Une Cubaine résidant à Ténérife, identifiée comme Estela Rodríguez Jiménez, a lancé un urgent avertissement sur Facebook après avoir aidé une jeune compatriote qui a été recrutée par un réseau de traite des êtres humains sous la promesse d'un emploi en Espagne en tant que danseuse.
Dans deux vidéos publiées sur son profil, Rodríguez raconte comment la jeune femme a quitté Cuba avec un visa de tourisme, est passée par l'Italie et est arrivée à Tenerife trompée par un homme au profil fictif qui lui promettait un emploi.
Une Suiveuse de Rodríguez a demandé à la jeune femme de la contacter pour lui demander de l'aide. La créatrice de contenu l'a emmenée aux services sociaux et à une entité spécialisée dans ces sujets délicats dans sa communauté autonome.
«Tous les Cubains ne sont pas dans ces pays pour aider. Faites très attention, mais vraiment très attention aux personnes qui vous proposent des emplois pour sortir de Cuba, des emplois de danse et toutes ces mensonges. Ils trafiquent des jeunes pour la prostitution et le trafic d'organes », a averti Rodríguez dans l'une de ses vidéos.
La jeune fille, décrite comme une fille mince et effrayée, recevra un hébergement, un emploi, des documents et des soins médicaux grâce au refuge municipal et à une entité spécialisée dans la lutte contre la traite, selon les informations rapportées.
Dans ses vidéos, il a décrit en détail le mécanisme utilisé par ces réseaux : ils attirent des femmes désespérées de quitter Cuba avec des promesses de travail ou de mariage, les transfèrent à l'étranger et les obligent à se prostituer.
La Cubana n'a pas fait de dénonciations directes car elle craint pour sa sécurité et celle de la jeune fille qu'elle a aidée : « Je mets aussi ma vie en jeu car nous savons ce qu'il y a derrière ces affaires », a-t-elle déclaré.
Concernant les recrutements à Cuba, il a dénoncé : « On les attire avec des promesses mensongères d'emploi, en disant qu'on va les épouser, qu'on va les aider, et on les pousse à se prostituer. Une fois en Europe, elles sont maltraitées et certaines disparaissent même. »
Les victimes sont isolées de leurs familles par un stratagème calculé, a expliqué la créatrice de contenus. « On les oblige à dire à leurs proches qu'elles ne peuvent pas leur envoyer d'argent pour l'instant, car elles doivent travailler. La famille pense qu'elles vont bien, alors qu'elles sont dans la prostitution. »
Rodríguez a également alerté sur un détail préoccupant : apparemment, l'homme impliqué dans l'affaire prévoyait de se rendre à Cuba dans les prochains jours pour recruter davantage de jeunes à Holguín.

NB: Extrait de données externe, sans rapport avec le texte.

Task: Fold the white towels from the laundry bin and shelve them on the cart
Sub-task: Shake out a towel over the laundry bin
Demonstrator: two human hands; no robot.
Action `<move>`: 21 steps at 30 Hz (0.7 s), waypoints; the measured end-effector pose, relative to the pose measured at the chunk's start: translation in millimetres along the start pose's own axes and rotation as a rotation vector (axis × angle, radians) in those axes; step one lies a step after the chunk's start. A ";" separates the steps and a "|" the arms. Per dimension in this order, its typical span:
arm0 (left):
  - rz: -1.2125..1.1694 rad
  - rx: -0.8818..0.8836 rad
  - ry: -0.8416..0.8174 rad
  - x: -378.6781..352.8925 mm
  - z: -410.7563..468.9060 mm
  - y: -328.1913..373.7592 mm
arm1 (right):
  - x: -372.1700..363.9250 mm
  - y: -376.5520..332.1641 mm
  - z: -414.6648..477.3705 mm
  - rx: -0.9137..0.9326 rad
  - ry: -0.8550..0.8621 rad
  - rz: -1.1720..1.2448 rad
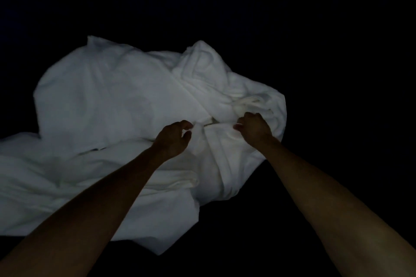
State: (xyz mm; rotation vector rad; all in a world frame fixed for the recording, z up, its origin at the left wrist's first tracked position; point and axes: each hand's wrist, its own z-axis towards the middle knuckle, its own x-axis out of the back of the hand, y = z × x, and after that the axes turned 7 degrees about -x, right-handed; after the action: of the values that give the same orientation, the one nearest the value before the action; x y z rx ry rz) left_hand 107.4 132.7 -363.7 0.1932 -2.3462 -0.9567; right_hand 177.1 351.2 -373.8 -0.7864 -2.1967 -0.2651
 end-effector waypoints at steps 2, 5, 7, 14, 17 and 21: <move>-0.008 -0.005 0.021 2.6 -5.4 6.7 | 8.2 1.3 -5.1 -0.037 0.021 0.191; -0.026 -0.011 0.040 14.5 -19.9 28.7 | 28.7 6.8 -28.6 -0.012 0.047 0.287; -0.028 -0.035 0.046 26.4 -32.0 53.1 | 45.7 10.3 -56.6 0.033 0.031 0.290; -0.008 -0.175 -0.046 62.9 -93.7 151.8 | 138.2 -15.9 -160.2 0.225 0.269 0.470; -0.031 -0.223 0.063 84.6 -122.0 193.9 | 194.9 -32.9 -200.3 0.269 0.350 0.574; 0.007 -0.403 0.280 129.5 -161.4 248.5 | 259.0 -45.2 -261.5 0.383 0.410 0.603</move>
State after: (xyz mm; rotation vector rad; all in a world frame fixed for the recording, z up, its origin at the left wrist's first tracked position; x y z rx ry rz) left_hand 115.5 174.7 -43.2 0.1456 -1.8588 -1.2844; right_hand 174.6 323.4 -4.0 -1.0214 -1.4815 0.2690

Depuis que ce cas a été porté à la connaissance du public, un flyer annonçant un « Casting Ouvert à Cuba » à la recherche de danseuses pour des projets à Minorque, Espagne, a circulé sur les réseaux sociaux, incluant un numéro de WhatsApp cubain. L'annonce a été identifiée comme fausse par le groupe de Facebook ReVoLiCo BaYaMo GrAnMa.
Una suiveuse de Rodríguez lui a remercié pour l'alerte : «On m'a proposé 40 000 dollars, je remercie Dieu d'avoir publié cela, sinon j'aurais été piégée car j'étais déjà prête à partir pour cet endroit».
Rodríguez a également averti que les réseaux sociaux sont un outil de captation active de jeunes Cubaines. «Vous publiez des photos sur Facebook, des posts sur vos profils en dansant et ils vous attrapent».
Le cas de la jeune Cubaine se déroule dans un contexte d'opérations policières répétées contre des réseaux de traite à Tenerife. En janvier de cette année, la Police nationale a libéré 27 femmes, dont certaines mineures, prostituées dans quatre clubs du sud de l'île espagnole, et a arrêté 14 suspects.
La Cubaine a conclu son message par une réflexion destinée aux mères de jeunes qui souhaitent émigrer à tout prix : « Prenez soin de vos jeunes filles. (...) Parfois, il vaut mieux attendre un peu entre les coupures de courant et les situations difficiles. Dieu doit trouver une solution pour Cuba, qui n'est pas de perdre la vie ».